What is the Orange Book status of GLYNASE?

Featured snippet answer: Orange Book coverage for glyburide brands generally reflects legacy patents that do not create durable exclusivity in a generics-dense market.

Orange Book practical implications for revenue

  • If patents are expired or have no remaining enforceable term, branded net sales align with generic benchmark pricing.
  • If any listed patents remain, their economic impact depends on:
    • whether generics are launched with a paragraph challenge,
    • whether design-arounds reduce risk of injunction,
    • whether settlements delay specific competitors.

What financial metrics track GLYNASE’s trajectory in the next 3–5 years?

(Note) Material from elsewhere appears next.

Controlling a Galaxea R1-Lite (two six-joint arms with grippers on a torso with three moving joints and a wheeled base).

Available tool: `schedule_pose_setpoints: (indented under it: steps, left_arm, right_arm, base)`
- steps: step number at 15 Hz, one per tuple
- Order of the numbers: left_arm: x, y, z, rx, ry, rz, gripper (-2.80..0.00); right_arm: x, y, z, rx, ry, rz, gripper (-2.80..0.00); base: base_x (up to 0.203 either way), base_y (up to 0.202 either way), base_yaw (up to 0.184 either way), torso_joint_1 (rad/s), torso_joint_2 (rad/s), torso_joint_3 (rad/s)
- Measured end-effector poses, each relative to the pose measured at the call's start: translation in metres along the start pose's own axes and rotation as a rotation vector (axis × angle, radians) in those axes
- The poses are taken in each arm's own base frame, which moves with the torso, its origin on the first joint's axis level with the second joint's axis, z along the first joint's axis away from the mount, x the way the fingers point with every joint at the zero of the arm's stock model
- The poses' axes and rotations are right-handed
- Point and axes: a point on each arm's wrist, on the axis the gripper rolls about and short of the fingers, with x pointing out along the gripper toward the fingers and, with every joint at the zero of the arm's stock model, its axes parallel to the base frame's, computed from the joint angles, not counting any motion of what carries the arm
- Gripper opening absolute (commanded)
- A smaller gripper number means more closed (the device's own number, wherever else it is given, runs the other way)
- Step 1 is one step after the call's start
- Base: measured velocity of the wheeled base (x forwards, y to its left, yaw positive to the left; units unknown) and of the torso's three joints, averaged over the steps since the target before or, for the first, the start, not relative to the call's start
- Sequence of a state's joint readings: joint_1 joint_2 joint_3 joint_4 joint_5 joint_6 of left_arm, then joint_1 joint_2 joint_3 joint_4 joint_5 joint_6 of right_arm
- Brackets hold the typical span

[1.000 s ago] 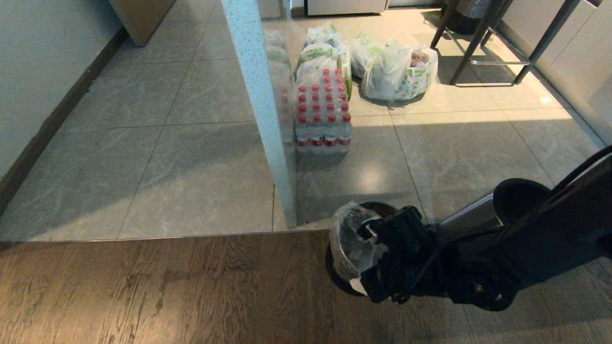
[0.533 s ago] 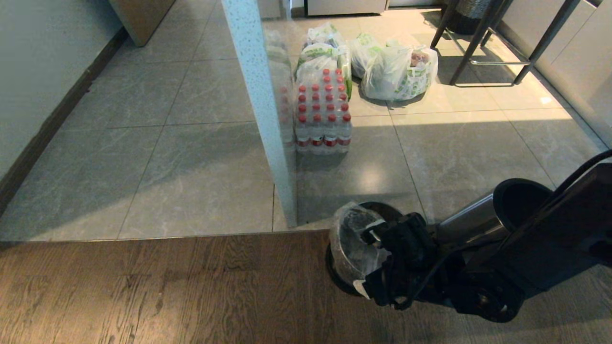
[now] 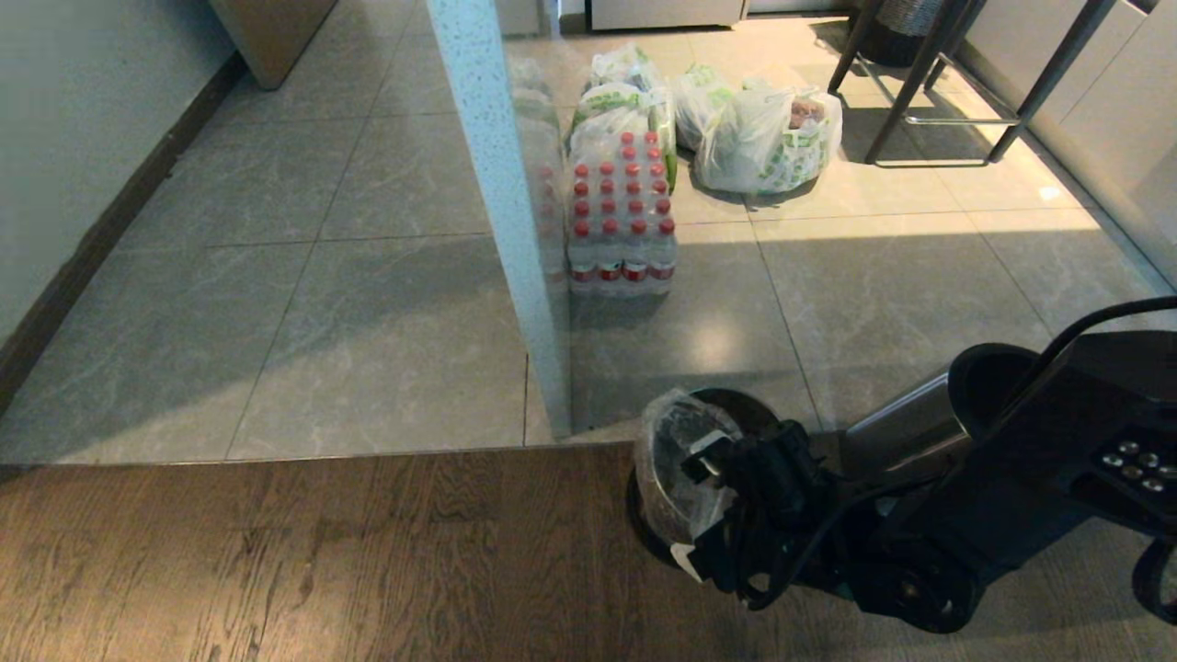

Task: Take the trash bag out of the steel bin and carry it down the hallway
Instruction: Pick up the trash bag

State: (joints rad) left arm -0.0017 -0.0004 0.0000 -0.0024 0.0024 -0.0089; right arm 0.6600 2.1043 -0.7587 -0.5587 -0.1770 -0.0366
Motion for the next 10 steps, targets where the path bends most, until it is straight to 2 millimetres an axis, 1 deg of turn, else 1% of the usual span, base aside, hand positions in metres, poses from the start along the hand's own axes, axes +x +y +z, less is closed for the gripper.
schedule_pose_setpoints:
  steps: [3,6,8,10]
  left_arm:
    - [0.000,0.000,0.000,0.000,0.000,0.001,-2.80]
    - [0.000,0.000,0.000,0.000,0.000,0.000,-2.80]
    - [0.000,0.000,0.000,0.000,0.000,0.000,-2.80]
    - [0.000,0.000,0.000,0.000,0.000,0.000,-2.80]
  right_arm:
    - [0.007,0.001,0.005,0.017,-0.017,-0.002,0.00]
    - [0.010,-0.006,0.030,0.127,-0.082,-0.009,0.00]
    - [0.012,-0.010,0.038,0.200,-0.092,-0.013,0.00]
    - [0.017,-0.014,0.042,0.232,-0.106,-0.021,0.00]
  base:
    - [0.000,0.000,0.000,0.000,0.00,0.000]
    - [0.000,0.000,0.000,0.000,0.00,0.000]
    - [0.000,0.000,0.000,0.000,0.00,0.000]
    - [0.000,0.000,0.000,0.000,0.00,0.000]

Featured snippet answer: Branded sulfonylurea future financial outcomes are driven by net price erosion pace, volume retention, and class-shift away from incretin/SGLT2 therapies.

Decision-grade KPIs

  • Net sales trend: directionality vs prior years and sensitivity to rebate changes.
  • Market share in sulfonylurea segment: volume retention among remaining branded-tethered patients.
  • Unit growth or shrink: driven by starts vs continuation.
  • Gross-to-net spread: rebates and discounts intensity as PBM leverage increases.
  • Formulary listing status: preferred vs non-preferred dynamics for glyburide products.
  • Pharmacy channel behavior: substitution rates across retail chains.

How does GLYNASE compare commercially with other diabetes brands that are facing genericization?

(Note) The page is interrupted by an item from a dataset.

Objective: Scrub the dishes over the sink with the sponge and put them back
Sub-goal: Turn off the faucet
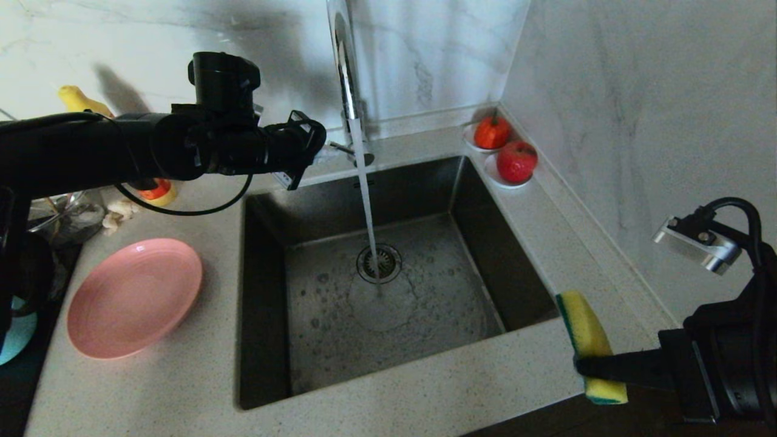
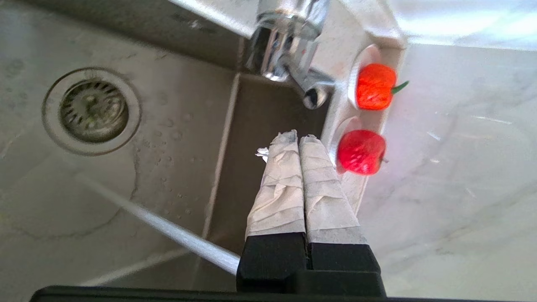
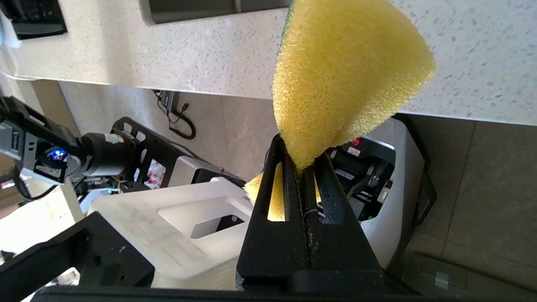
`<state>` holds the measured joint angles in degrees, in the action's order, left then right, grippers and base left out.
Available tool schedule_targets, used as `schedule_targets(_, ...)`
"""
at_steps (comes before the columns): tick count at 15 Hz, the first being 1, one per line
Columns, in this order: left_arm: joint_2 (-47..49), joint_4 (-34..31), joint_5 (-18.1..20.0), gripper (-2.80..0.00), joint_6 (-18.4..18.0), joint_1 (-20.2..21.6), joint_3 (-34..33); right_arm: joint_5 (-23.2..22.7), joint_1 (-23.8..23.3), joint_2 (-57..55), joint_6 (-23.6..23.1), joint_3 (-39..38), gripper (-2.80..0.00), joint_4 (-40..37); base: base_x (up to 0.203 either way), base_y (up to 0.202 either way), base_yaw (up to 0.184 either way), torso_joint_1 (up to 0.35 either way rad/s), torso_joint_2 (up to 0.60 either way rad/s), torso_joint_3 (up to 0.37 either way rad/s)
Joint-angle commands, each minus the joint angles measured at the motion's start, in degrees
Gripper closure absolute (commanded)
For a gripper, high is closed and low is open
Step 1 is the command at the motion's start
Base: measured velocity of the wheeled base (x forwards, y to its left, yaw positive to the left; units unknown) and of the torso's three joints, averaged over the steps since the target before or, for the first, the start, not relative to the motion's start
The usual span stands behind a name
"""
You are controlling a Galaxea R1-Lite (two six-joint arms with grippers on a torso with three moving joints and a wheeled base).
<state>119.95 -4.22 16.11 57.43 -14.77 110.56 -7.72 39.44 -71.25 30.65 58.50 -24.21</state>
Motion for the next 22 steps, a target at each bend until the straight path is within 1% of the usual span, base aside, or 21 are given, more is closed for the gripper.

Featured snippet answer: GLYNASE’s commercial trajectory likely tracks other mature, older oral diabetes brands: long tail of remaining patients, heavy rebate dependence, and continued net price erosion rather than growth.

Comparative drivers across genericized diabetes brands

  • Remaining patent islands rarely create meaningful late-stage premium pricing in a multi-generic environment.
  • Outcome-based differentiation is mostly absent for older agents compared with GLP-1 and SGLT2.
  • Payer strategy favors agents with lower hypoglycemia risk and measurable cardiorenal benefit.

Key Takeaways

  • GLYNASE’s financial trajectory is governed mainly by generic substitution and net pricing compression in glyburide’s mature oral diabetes market.
  • The competitive headwind is persistent class shift toward GLP-1 RAs/orals and SGLT2 inhibitors, which limits incremental sulfonylurea growth.
  • Remaining branded value depends on volume retention in stable cohorts, not on sustained pricing power.
  • Future outlook is best modeled through gross-to-net spread, formulary status, and market share in sulfonylureas, not through exclusivity cliffs.

FAQs

  1. What drives branded sulfonylurea net sales decline faster: additional generic entrants or PBM rebate tightening?
  2. Does glyburide’s hypoglycemia risk affect formulary placement versus glipizide or glimepiride?
  3. How do step therapy policies change the odds of GLYNASE maintaining volume among new Type 2 diabetes starts?
  4. What product format changes (strengths, micronized vs alternative) can preserve branded demand in generic-dense markets?
  5. How does class-shift toward GLP-1 and SGLT2 therapies typically impact sulfonylurea patient switching and continuation rates?

References

  1. FDA. Orange Book: Approved Drug Products with Therapeutic Equivalence Evaluations. (FDA).
  2. FDA. Drug Approval Reports and labeling for hypoglycemic agents (various glyburide-related entries). (FDA).